Franchement, je dois dire que ces valeurs sont en pleine mutation à l'image de tous les groupes socioculturels. En principe, en pays bété, la justice est aux mains des hommes. Quand on vient juger un conflit, les hommes sont dans un cercle tandis que les femmes sont derrière. Aujourd'hui, comme je l'ai dit, après le patrilignage, l'affaire est portée devant l'instance villageoise. Et désormais, au lieu que ce soit l'instance tribale qui soit l'étape suivante, elle est remplacée par l'administration, c'est-à-dire le préfet ou le sous-préfet. Or, parmi ces autorités administratives, figurent aujourd'hui des femmes. De telle sorte qu'aujourd'hui, les femmes prennent une part active dans le règlement des conflits. Des femmes sont même propriétaires de plantation. Ce qui n'existait pas dans le passé. Il en est de même pour les interdits. A quoi sert-il aujourd'hui d'avoir des interdits que certains respectent et d'autres pas. Avec la mondialisation, les télévisions partout, les habitudes ont changé au village. Même la manière de faire l'amour a changé. Puisque l'on veut copier ce qui est vu à la télévision. Dans la société traditionnelle, tu ne pouvais pas parler d'embrassade et de baiser. Aujourd'hui, je suis sûr qu'il y a des vieux qui font plus au village. C'est cela la mondialisation, la globalisation. C'est ce que nous, les anthropologues, appelons une acculturation. C'est-à-dire qu'on laisse certains éléments de notre propre culture pour épouser des éléments d'autres cultures. Donc on est en pleine acculturation.


•Que font les Bété pour sauvegarder leur culture?
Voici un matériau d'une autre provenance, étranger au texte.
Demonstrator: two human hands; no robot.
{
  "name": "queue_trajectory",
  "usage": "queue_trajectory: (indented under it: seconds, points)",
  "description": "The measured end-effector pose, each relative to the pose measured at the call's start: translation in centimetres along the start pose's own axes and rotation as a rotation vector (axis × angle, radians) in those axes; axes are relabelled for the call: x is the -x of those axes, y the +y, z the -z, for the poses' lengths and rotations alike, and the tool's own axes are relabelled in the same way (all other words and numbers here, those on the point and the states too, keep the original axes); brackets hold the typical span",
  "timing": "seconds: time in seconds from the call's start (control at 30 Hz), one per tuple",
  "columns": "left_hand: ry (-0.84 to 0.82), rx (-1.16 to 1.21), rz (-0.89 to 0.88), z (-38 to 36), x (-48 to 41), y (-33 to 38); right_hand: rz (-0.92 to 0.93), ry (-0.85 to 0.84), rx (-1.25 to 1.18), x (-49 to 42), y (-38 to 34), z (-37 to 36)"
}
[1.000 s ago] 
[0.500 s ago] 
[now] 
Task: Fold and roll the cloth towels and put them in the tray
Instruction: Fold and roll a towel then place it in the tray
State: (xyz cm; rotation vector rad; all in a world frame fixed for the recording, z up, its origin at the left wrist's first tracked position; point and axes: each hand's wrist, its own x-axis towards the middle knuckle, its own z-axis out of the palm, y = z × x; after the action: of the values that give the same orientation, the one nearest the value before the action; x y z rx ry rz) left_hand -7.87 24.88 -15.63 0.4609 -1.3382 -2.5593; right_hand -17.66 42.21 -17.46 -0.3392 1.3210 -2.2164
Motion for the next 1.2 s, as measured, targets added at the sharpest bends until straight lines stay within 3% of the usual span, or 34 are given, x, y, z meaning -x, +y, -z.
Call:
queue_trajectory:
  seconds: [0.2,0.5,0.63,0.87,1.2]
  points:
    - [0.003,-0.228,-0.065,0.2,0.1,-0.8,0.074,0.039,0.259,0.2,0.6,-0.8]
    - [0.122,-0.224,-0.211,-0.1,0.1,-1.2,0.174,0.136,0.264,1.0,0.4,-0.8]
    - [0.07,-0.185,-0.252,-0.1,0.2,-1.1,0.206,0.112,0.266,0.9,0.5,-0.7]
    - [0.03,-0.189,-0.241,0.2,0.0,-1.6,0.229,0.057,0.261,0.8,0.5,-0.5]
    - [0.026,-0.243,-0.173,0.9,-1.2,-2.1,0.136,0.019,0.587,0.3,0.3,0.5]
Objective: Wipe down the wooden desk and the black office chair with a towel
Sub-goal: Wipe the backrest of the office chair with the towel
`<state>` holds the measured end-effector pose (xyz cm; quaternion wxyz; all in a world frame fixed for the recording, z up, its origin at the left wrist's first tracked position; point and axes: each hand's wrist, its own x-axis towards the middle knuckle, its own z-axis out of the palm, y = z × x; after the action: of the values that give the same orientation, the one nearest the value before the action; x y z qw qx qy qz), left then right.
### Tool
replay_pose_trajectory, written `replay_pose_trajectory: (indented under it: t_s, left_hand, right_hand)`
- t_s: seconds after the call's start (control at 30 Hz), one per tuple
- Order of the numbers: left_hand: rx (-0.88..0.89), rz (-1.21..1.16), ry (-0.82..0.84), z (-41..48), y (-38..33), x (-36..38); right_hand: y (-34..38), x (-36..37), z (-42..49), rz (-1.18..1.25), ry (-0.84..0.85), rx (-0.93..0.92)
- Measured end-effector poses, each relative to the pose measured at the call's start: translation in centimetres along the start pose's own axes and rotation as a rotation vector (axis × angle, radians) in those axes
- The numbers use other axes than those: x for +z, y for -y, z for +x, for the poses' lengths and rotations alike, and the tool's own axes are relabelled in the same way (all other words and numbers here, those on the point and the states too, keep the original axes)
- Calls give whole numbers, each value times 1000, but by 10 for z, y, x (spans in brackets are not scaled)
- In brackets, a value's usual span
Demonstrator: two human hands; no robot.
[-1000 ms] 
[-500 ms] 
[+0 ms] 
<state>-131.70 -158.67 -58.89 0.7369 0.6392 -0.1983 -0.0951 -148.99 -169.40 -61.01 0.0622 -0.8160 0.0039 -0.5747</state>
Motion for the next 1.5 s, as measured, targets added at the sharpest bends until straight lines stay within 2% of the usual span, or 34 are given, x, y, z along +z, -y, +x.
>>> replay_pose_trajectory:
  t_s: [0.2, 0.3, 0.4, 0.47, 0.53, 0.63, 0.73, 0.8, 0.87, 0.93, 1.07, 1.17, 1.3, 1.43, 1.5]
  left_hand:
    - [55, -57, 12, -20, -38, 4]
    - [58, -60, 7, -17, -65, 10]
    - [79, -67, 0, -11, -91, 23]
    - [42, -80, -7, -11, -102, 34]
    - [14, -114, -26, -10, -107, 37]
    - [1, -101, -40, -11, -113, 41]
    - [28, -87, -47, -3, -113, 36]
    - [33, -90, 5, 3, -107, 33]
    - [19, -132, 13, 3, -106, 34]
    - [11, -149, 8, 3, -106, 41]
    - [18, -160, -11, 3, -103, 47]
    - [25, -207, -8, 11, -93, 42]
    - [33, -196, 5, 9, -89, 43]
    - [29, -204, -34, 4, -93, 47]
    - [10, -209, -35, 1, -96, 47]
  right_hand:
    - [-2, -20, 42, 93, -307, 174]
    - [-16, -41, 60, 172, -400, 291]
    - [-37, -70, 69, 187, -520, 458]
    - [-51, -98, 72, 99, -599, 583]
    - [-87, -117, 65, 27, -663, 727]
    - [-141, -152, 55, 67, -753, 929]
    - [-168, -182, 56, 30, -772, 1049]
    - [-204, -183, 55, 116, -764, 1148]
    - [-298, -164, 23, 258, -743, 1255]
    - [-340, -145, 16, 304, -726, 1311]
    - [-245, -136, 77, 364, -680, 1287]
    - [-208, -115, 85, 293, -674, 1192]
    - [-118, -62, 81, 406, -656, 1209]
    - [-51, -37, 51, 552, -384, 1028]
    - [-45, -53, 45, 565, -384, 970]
Ce qui peut être sauvé est sauvé. Mais, il y a ce qui ne peut pas l'être. Par exemple, le bois sacré qui est du domaine de la religion. La religion judéo chrétienne a envahi tous les villages. Il ne sert plus à rien d'aller adorer une forêt ou une rivière. Je peux vous citer l'exemple de la prohibition de l'inceste. Elle est toujours en vigueur dans la tradition. Mais, il y a des jeunes qui tissent des relations amoureuses en ville. Et lorsqu'ils viennent au village on se rend compte qu'ils ont des liens de parenté. Lorsqu'il s'avère que le jeune homme est nanti, les parents ferment les yeux sur cette relation. Il y a plusieurs cas. Normalement, dans la société traditionnelle, ce mariage doit être détruit. Aujourd'hui, on devient tolérant vis-à-vis de cela pour des raisons matérielles.